Items from a dataset:

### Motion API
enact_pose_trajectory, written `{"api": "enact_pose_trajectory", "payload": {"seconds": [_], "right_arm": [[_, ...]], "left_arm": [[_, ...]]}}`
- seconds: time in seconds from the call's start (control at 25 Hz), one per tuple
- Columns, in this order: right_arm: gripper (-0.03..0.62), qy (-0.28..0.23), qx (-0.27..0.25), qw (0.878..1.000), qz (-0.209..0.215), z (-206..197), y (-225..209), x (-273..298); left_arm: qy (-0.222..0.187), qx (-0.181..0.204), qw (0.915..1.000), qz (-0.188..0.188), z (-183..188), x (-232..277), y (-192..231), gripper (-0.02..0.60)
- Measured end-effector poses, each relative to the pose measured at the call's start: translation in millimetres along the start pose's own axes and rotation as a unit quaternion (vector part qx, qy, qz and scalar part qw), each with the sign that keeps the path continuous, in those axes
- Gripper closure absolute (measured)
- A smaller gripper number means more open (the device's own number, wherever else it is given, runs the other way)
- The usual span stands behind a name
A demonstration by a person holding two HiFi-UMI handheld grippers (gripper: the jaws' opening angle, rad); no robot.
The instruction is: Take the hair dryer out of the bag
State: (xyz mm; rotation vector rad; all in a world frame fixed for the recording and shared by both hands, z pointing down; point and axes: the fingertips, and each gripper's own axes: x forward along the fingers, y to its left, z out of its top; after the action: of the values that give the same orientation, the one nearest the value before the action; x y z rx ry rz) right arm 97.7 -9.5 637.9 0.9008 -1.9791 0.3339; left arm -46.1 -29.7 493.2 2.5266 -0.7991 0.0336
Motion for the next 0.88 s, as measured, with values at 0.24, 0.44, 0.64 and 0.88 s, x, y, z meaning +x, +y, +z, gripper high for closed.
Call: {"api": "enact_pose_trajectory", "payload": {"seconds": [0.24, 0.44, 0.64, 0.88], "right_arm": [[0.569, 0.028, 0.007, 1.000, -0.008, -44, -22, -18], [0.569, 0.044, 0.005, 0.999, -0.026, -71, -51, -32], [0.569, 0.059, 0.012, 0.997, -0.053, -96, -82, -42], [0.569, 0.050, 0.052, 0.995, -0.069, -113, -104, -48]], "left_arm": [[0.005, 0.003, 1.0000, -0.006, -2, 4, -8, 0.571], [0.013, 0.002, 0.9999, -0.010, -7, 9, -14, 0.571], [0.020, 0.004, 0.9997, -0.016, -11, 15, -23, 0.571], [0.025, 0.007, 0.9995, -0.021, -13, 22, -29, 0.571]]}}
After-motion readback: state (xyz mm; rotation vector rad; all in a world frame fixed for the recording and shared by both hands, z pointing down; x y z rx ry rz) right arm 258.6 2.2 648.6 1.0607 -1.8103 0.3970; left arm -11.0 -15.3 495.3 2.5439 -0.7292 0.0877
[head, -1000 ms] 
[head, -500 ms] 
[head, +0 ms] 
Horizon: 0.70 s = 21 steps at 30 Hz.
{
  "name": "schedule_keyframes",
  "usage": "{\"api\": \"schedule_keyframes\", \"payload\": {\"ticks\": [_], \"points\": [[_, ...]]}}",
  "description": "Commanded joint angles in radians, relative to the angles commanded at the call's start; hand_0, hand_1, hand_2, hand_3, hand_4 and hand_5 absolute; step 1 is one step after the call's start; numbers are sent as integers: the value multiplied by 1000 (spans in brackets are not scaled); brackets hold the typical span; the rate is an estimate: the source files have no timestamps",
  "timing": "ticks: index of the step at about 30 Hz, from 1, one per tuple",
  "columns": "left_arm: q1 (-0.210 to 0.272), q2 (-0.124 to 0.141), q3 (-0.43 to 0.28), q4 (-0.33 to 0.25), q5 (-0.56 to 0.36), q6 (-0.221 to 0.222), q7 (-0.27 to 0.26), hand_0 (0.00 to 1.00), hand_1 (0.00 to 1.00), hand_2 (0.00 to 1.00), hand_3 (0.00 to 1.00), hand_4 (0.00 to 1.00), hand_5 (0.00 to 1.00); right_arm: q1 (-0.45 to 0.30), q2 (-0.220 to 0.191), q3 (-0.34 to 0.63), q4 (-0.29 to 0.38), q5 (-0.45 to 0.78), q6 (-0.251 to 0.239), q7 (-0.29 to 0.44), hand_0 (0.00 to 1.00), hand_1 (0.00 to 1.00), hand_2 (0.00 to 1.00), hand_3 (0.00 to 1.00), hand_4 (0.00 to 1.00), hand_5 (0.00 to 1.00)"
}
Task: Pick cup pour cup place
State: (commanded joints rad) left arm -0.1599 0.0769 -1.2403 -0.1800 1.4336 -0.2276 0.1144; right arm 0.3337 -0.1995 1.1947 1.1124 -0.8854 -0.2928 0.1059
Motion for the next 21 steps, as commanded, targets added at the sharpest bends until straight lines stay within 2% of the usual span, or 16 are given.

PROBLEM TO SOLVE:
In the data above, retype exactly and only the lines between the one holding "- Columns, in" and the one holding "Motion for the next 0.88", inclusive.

ANSWER SECTION:
- Columns, in this order: right_arm: gripper (-0.03..0.62), qy (-0.28..0.23), qx (-0.27..0.25), qw (0.878..1.000), qz (-0.209..0.215), z (-206..197), y (-225..209), x (-273..298); left_arm: qy (-0.222..0.187), qx (-0.181..0.204), qw (0.915..1.000), qz (-0.188..0.188), z (-183..188), x (-232..277), y (-192..231), gripper (-0.02..0.60)
- Measured end-effector poses, each relative to the pose measured at the call's start: translation in millimetres along the start pose's own axes and rotation as a unit quaternion (vector part qx, qy, qz and scalar part qw), each with the sign that keeps the path continuous, in those axes
- Gripper closure absolute (measured)
- A smaller gripper number means more open (the device's own number, wherever else it is given, runs the other way)
- The usual span stands behind a name
A demonstration by a person holding two HiFi-UMI handheld grippers (gripper: the jaws' opening angle, rad); no robot.
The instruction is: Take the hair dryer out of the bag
State: (xyz mm; rotation vector rad; all in a world frame fixed for the recording and shared by both hands, z pointing down; point and axes: the fingertips, and each gripper's own axes: x forward along the fingers, y to its left, z out of its top; after the action: of the values that give the same orientation, the one nearest the value before the action; x y z rx ry rz) right arm 97.7 -9.5 637.9 0.9008 -1.9791 0.3339; left arm -46.1 -29.7 493.2 2.5266 -0.7991 0.0336
Motion for the next 0.88 s, as measured, with values at 0.24, 0.44, 0.64 and 0.88 s, x, y, z meaning +x, +y, +z, gripper high for closed.

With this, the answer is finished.